** Your goal **
Reproduce only the lines from the line containing "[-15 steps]" to the end of the entries below, including both of those lines.

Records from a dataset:

%%

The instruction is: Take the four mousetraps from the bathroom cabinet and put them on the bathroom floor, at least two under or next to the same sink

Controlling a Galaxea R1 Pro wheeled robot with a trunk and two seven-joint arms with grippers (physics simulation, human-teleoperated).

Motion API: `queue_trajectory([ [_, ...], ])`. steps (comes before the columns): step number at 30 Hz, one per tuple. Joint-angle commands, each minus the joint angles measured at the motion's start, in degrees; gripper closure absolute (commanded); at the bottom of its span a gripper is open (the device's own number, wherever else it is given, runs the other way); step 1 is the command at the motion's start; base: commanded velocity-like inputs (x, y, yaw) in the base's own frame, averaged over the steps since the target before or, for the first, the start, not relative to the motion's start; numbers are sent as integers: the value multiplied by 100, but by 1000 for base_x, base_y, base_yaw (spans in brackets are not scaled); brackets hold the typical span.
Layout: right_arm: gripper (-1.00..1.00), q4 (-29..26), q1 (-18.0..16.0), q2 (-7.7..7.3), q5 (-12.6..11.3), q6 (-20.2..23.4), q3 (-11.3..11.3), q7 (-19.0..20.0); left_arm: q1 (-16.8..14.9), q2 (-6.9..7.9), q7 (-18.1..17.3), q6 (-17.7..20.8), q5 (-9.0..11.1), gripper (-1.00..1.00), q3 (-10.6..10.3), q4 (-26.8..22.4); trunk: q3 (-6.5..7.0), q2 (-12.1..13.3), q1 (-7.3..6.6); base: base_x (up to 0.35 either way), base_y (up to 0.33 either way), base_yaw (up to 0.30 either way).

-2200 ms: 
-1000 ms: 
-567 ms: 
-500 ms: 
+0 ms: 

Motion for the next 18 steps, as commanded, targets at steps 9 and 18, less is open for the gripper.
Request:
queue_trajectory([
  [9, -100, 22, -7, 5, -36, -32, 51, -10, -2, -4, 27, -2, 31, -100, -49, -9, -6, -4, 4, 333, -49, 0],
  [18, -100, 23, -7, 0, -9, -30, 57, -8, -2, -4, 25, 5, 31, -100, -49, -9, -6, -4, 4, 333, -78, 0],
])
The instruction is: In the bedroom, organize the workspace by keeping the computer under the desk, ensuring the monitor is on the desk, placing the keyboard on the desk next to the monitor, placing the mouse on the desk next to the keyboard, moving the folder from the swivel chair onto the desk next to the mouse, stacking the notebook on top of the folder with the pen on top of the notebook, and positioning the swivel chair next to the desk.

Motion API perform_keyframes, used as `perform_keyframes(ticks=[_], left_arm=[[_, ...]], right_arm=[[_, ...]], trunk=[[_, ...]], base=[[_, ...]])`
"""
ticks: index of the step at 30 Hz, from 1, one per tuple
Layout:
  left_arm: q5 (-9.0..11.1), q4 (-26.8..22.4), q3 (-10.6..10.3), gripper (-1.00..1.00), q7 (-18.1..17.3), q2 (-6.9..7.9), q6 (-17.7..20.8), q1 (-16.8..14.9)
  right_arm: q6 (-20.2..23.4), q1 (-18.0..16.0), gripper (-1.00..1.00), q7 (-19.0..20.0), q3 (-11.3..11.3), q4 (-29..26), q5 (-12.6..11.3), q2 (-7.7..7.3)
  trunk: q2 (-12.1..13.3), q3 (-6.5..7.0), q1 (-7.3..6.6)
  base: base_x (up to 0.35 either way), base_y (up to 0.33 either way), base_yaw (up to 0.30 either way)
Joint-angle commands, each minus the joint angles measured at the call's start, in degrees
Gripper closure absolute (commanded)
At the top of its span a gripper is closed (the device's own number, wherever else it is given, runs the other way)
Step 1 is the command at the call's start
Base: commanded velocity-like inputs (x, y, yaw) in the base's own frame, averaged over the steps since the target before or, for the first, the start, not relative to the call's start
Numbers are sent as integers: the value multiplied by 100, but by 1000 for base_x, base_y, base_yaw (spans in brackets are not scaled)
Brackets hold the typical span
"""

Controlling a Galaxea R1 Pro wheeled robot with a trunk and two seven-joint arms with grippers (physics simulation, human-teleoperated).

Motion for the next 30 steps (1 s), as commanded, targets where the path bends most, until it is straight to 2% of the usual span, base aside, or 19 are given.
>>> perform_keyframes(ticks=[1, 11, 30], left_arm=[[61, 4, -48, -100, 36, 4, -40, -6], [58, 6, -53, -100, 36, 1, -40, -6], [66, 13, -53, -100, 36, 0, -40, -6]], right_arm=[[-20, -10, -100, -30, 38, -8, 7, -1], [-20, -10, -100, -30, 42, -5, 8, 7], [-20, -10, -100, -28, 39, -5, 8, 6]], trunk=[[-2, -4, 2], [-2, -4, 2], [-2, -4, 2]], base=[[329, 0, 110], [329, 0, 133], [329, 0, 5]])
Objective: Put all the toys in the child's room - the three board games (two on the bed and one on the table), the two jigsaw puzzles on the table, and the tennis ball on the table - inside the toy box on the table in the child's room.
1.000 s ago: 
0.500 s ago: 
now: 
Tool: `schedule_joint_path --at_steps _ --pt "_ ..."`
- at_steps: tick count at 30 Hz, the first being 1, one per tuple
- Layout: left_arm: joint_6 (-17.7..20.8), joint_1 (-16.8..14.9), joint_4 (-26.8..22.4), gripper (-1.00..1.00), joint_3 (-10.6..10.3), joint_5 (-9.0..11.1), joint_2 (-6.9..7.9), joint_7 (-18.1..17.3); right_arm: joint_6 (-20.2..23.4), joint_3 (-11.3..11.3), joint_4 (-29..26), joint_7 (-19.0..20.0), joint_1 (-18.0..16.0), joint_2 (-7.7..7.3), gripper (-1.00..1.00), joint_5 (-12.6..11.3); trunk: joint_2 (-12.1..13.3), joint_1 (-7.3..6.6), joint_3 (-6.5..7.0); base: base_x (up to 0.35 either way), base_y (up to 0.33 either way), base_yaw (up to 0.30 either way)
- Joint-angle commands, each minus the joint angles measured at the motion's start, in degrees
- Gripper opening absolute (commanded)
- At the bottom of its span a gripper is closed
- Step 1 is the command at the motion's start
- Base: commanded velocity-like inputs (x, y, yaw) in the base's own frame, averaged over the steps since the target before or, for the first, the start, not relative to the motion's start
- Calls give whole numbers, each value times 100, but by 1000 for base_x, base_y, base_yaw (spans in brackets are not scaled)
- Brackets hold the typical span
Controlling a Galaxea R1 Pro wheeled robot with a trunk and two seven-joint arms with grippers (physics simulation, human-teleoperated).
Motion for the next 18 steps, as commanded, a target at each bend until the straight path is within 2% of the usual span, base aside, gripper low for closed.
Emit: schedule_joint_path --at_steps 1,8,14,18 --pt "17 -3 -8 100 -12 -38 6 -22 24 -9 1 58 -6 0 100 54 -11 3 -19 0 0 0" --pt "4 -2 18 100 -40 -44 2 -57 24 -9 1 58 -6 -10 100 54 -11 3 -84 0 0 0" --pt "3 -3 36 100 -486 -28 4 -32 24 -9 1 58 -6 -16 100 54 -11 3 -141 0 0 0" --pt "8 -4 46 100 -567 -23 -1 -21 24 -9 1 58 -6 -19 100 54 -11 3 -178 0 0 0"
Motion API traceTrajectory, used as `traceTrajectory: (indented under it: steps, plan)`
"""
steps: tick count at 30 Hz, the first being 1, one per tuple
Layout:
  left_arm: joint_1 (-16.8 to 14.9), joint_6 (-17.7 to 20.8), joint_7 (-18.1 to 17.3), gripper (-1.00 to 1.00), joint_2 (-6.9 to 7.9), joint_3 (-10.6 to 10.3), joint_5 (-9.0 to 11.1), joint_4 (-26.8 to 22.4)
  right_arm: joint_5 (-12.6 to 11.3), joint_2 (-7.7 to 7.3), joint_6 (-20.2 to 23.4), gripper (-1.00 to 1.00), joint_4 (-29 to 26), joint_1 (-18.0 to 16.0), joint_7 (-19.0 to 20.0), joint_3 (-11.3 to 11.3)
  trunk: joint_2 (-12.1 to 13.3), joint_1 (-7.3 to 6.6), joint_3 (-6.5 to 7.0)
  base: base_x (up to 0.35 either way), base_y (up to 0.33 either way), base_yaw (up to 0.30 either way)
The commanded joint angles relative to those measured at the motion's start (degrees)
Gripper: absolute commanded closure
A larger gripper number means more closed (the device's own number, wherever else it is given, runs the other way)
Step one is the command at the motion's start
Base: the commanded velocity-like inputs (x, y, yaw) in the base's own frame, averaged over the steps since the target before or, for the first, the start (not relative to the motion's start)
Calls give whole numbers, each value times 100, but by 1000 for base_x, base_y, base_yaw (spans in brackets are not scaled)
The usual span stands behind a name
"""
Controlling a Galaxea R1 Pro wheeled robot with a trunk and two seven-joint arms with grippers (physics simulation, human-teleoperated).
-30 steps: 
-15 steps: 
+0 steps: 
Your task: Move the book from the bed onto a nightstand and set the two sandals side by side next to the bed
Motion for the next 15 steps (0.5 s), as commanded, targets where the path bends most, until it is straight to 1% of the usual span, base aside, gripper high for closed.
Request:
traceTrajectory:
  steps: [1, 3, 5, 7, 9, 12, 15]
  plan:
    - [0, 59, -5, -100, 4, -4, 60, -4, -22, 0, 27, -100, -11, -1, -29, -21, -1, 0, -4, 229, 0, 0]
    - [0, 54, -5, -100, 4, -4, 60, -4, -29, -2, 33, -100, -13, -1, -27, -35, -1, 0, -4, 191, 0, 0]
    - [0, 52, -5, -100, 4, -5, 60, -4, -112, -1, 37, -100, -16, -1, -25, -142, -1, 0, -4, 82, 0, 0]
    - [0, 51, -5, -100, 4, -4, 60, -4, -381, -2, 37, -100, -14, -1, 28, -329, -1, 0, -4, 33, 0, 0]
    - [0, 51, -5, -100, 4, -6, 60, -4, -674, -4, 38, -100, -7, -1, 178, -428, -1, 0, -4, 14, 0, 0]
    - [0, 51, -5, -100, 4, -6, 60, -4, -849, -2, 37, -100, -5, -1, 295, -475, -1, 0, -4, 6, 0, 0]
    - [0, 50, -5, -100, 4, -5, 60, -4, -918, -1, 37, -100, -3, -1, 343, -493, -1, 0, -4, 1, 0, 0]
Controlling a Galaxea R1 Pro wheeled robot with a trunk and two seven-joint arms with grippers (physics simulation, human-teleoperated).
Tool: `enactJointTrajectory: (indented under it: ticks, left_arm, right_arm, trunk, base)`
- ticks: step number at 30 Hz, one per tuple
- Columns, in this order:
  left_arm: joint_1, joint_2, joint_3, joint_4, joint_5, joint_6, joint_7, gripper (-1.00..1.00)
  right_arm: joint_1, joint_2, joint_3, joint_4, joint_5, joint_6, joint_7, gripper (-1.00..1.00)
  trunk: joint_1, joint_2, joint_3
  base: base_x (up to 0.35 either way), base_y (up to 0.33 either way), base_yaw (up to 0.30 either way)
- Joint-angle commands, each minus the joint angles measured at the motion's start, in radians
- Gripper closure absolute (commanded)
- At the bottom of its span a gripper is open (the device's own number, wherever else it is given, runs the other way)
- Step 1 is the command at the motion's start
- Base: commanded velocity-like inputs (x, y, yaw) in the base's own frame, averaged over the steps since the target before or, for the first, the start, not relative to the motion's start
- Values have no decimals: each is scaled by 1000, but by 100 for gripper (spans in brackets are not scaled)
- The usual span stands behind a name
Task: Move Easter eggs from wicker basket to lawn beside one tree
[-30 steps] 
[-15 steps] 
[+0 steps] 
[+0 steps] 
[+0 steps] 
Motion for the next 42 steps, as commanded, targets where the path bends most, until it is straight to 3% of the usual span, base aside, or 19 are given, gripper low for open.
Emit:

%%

** Reply **
[-15 steps] 
[+0 steps] 
[+0 steps] 
[+0 steps] 
Motion for the next 42 steps, as commanded, targets where the path bends most, until it is straight to 3% of the usual span, base aside, or 19 are given, gripper low for open.
Emit:

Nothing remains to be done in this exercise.